| Task statement |
Repeat the records below line by line, exactly, finishing on the line that contains "--target=tablet".

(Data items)

◆ ◆ ◆ ◆ ◆ ◆ ◆

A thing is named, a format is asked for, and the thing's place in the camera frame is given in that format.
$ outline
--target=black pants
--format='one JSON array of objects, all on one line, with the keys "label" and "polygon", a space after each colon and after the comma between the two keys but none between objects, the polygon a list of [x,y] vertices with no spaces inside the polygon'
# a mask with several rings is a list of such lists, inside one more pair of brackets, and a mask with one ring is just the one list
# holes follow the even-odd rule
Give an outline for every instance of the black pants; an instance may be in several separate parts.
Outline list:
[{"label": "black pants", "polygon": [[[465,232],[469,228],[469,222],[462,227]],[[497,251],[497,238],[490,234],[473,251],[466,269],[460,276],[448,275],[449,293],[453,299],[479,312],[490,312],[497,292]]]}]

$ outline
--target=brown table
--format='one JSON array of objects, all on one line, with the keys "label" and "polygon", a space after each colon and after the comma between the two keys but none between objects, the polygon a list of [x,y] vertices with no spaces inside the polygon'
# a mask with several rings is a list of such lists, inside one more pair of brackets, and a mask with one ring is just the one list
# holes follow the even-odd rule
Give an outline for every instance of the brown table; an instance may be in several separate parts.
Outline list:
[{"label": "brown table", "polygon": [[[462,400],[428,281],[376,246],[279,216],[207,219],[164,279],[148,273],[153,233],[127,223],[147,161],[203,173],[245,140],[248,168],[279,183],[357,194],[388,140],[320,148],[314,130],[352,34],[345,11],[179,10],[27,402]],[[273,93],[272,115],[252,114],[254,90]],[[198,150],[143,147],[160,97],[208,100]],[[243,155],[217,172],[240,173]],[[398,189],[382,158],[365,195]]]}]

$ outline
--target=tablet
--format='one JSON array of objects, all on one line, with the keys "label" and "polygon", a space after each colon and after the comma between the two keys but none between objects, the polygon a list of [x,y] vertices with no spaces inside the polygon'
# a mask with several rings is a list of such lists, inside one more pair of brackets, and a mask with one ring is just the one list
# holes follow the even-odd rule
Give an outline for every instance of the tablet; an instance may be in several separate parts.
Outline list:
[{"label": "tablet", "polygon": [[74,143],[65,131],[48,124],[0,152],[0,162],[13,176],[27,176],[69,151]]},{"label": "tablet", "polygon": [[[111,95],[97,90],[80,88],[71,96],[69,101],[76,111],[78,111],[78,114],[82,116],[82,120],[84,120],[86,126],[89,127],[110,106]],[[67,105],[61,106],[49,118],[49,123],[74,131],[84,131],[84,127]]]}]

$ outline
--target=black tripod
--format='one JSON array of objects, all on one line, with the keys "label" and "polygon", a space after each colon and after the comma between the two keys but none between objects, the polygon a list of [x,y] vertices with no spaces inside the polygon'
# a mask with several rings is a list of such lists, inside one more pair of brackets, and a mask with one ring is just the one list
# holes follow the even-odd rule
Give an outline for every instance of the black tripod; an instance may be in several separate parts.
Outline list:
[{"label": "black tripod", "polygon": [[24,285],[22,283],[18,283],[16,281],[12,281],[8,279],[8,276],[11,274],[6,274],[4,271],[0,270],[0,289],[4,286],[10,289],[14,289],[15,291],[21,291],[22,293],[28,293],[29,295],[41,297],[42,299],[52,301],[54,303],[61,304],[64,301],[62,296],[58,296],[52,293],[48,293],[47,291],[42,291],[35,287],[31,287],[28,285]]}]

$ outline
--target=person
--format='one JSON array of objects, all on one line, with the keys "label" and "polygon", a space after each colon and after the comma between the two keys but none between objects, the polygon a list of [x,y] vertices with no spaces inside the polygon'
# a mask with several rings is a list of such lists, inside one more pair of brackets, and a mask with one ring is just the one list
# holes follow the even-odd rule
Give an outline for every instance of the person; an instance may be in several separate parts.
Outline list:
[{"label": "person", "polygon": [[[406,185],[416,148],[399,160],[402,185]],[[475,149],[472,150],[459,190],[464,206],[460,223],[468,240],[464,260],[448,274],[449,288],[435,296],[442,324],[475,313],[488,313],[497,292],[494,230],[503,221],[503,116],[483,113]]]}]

◆ ◆ ◆ ◆ ◆ ◆ ◆

| Response to the exercise |
A thing is named, a format is asked for, and the thing's place in the camera frame is given in that format.
$ outline
--target=black pants
--format='one JSON array of objects, all on one line, with the keys "label" and "polygon", a space after each colon and after the comma between the two keys but none between objects, the polygon a list of [x,y] vertices with no spaces inside the polygon'
# a mask with several rings is a list of such lists, inside one more pair of brackets, and a mask with one ring is just the one list
# holes follow the even-odd rule
Give an outline for every instance of the black pants; an instance may be in several separate parts.
Outline list:
[{"label": "black pants", "polygon": [[[465,232],[469,228],[469,222],[462,227]],[[497,251],[497,238],[490,234],[473,251],[466,269],[460,276],[448,275],[449,293],[453,299],[479,312],[490,312],[497,292]]]}]

$ outline
--target=brown table
--format='one JSON array of objects, all on one line, with the keys "label" and "polygon", a space after each colon and after the comma between the two keys but none between objects, the polygon a list of [x,y] vertices with no spaces inside the polygon'
# a mask with several rings is a list of such lists, inside one more pair of brackets, and a mask with one ring is just the one list
# holes follow the even-odd rule
Give an outline for every instance of the brown table; an instance may be in several separate parts.
Outline list:
[{"label": "brown table", "polygon": [[[462,400],[428,281],[376,246],[279,216],[207,219],[164,279],[148,273],[153,233],[127,223],[147,161],[203,173],[245,140],[248,168],[279,183],[357,194],[388,140],[320,148],[314,130],[352,34],[345,11],[179,10],[27,402]],[[273,93],[272,115],[252,114],[254,90]],[[198,150],[143,147],[160,97],[208,100]],[[243,155],[217,172],[240,173]],[[398,189],[382,158],[365,195]]]}]

$ outline
--target=tablet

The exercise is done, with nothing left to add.